Task instructions:
Read through the material below and copy each line in which the word "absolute" occurs.

Exercise inputs:

|---|

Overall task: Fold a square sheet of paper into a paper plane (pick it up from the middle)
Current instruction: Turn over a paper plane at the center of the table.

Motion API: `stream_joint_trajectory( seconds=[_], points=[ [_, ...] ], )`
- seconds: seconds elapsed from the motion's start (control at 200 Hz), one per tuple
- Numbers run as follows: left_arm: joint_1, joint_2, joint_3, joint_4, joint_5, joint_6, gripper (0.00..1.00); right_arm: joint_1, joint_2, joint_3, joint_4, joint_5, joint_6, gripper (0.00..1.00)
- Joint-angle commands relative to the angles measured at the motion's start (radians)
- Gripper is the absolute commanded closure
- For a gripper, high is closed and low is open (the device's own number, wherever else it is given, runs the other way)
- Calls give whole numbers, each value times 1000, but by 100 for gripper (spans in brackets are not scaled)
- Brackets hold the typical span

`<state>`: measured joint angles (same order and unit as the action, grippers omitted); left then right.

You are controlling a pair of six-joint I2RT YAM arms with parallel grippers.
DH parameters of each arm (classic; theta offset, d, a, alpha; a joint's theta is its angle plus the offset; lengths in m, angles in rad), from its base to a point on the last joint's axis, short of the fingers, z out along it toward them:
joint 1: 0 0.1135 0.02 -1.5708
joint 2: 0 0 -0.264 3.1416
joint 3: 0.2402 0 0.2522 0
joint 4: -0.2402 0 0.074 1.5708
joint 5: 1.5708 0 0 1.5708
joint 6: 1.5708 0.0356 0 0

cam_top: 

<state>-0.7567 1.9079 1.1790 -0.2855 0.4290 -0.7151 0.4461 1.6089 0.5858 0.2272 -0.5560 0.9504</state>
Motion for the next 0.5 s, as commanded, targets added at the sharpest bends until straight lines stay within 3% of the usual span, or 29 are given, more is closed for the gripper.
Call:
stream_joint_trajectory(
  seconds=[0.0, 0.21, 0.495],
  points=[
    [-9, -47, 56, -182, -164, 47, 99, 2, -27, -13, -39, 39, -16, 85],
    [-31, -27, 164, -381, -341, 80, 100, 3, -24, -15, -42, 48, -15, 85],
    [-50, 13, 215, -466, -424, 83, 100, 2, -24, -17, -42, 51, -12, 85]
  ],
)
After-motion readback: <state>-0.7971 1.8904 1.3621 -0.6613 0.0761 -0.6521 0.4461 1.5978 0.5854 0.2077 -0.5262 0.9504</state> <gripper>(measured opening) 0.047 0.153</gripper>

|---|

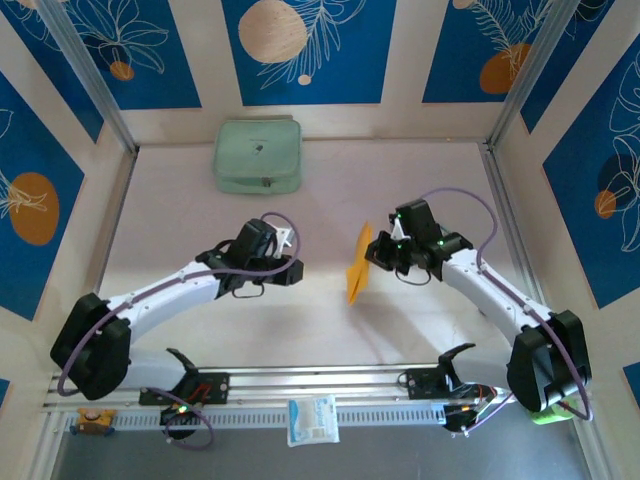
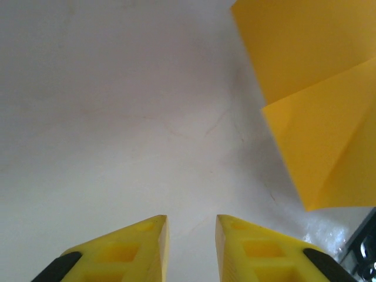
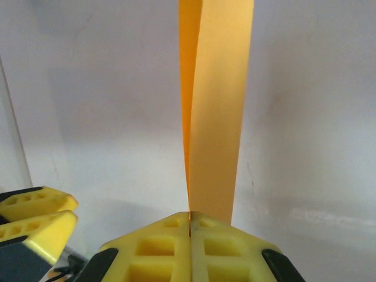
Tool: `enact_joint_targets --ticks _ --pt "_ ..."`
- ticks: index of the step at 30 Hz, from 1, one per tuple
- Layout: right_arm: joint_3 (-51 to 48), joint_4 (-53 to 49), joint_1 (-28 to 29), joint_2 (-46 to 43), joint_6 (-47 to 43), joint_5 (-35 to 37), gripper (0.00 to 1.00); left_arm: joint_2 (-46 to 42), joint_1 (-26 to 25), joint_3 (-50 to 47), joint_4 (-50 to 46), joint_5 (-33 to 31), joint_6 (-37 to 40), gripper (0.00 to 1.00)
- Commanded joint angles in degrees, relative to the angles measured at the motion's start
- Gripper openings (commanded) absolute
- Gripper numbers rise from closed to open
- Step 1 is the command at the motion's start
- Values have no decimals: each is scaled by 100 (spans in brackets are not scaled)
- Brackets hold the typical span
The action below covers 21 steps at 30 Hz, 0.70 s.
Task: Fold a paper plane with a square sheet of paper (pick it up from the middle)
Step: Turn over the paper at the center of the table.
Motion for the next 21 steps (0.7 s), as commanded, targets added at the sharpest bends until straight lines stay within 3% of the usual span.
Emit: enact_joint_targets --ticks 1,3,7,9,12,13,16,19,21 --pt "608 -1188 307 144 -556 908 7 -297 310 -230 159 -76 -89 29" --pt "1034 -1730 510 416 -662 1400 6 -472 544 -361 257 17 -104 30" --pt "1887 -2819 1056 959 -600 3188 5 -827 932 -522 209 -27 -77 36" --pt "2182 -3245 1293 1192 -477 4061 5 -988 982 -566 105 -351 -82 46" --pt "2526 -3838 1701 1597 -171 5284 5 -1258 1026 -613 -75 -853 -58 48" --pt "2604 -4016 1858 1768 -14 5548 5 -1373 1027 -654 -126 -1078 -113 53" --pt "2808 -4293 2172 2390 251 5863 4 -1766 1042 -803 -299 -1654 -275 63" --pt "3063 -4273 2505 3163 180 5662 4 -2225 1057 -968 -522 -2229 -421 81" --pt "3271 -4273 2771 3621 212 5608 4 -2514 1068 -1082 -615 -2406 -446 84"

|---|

Expected output:
- Gripper is the absolute commanded closure
- Gripper openings (commanded) absolute

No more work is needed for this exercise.